#### [TASK TO CARRY OUT]
Count all lines holding "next" in the data below and say the number, nothing more.
-------------------------
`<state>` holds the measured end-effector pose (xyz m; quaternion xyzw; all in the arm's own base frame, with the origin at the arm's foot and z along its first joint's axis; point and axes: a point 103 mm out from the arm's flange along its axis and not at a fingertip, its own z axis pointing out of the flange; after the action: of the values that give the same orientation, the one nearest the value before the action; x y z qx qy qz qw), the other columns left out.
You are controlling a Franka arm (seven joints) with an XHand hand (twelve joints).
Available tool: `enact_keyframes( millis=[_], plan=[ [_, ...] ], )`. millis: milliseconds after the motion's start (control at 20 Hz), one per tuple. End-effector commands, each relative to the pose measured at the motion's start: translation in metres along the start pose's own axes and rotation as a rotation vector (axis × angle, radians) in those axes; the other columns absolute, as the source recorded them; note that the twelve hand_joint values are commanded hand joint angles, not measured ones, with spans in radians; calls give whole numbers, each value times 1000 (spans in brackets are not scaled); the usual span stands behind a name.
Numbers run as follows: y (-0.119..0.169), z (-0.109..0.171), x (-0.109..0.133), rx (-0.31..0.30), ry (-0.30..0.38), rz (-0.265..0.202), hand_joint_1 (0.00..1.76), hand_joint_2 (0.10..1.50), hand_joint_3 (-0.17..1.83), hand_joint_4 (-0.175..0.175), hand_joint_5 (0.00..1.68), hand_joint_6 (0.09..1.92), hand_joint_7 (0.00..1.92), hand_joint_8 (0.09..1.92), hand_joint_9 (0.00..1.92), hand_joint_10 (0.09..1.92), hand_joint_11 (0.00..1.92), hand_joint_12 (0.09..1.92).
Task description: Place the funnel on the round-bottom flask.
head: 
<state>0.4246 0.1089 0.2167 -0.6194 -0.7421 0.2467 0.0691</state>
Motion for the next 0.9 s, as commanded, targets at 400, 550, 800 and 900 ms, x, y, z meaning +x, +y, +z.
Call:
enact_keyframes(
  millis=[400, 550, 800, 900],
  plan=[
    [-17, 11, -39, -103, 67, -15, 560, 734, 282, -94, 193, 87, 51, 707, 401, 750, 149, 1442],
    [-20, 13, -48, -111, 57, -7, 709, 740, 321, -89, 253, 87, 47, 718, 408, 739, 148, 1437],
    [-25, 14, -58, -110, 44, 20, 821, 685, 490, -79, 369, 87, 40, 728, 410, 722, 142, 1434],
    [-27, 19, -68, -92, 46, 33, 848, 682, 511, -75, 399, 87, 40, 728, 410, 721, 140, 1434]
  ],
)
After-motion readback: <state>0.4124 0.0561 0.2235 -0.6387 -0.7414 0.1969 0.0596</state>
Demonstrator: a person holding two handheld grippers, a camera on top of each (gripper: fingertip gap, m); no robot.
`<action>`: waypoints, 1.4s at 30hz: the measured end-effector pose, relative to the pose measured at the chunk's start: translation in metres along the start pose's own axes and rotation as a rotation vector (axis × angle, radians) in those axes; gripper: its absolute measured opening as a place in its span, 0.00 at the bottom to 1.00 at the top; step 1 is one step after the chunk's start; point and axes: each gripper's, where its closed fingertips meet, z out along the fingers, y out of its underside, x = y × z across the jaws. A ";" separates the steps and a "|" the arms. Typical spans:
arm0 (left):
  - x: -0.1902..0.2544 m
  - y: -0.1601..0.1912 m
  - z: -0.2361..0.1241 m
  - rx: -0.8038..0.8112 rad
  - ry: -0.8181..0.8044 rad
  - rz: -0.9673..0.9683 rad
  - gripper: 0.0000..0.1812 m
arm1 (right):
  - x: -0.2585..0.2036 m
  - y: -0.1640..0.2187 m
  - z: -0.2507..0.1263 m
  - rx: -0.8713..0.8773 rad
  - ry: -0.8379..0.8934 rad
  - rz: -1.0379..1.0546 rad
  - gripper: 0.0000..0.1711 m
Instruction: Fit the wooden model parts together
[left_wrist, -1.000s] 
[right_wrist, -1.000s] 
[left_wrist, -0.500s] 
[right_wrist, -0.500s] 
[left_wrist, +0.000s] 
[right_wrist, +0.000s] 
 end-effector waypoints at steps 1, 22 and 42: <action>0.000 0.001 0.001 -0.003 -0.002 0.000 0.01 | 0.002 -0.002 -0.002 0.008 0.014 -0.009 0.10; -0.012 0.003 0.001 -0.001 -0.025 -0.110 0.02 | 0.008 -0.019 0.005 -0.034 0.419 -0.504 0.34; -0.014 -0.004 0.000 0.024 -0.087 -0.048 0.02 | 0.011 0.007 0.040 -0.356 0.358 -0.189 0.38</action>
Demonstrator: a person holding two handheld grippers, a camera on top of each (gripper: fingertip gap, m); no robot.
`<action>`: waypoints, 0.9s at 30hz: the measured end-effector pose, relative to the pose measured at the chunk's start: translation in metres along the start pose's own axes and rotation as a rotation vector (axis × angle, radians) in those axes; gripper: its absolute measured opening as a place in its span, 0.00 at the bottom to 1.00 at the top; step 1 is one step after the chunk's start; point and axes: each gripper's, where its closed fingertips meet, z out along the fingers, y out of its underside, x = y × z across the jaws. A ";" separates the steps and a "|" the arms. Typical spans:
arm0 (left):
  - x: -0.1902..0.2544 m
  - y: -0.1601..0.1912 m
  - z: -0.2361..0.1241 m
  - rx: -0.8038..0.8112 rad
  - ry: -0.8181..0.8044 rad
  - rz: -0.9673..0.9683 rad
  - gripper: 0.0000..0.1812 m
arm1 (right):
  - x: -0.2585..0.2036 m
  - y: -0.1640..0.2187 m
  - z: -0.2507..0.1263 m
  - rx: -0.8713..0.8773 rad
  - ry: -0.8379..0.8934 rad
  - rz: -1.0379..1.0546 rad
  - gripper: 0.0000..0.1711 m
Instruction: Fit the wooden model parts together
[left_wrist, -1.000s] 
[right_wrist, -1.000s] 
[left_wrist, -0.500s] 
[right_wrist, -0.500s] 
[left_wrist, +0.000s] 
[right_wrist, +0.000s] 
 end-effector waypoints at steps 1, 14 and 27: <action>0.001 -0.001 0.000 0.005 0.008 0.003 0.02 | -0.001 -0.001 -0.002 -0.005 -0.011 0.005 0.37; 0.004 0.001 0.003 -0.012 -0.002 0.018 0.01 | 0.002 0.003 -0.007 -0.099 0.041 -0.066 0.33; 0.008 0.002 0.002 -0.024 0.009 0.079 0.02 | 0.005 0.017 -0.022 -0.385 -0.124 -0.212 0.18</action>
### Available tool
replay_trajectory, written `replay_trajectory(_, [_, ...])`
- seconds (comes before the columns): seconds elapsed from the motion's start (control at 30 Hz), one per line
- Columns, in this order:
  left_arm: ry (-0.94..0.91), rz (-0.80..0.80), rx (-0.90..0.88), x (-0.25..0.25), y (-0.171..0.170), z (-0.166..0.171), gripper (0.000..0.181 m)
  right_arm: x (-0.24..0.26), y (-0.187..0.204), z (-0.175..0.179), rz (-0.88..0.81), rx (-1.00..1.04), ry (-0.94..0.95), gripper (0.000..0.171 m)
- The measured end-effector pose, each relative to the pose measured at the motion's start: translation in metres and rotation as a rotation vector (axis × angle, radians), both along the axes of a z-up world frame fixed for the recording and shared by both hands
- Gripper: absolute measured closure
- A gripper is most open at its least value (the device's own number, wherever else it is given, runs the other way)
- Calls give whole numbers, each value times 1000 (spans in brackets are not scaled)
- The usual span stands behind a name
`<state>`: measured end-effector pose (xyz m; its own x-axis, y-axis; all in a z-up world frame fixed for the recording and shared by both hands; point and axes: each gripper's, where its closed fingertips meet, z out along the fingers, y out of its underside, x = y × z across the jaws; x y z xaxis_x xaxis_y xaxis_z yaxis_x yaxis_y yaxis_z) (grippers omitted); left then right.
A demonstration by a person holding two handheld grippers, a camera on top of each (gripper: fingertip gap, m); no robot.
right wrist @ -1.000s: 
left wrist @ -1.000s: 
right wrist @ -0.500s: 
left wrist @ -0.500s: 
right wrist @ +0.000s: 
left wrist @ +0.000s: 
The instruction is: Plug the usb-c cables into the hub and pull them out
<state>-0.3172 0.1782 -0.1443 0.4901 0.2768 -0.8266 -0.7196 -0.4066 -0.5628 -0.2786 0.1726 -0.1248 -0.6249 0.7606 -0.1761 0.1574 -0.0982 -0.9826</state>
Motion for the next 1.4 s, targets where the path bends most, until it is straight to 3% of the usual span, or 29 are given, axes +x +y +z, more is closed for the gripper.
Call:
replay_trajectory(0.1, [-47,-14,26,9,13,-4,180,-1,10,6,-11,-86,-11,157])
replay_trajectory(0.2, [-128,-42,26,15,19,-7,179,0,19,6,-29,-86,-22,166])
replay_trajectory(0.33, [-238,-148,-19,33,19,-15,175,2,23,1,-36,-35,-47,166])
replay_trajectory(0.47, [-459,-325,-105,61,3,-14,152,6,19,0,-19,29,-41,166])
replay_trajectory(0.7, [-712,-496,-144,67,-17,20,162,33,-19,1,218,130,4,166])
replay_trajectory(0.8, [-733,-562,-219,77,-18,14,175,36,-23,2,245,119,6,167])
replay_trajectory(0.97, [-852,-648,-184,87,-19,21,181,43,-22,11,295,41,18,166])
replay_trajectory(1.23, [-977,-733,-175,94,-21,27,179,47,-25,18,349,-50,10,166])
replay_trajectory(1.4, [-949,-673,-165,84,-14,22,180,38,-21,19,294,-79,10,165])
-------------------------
#### [RESPONSE FOR THIS EXERCISE]
2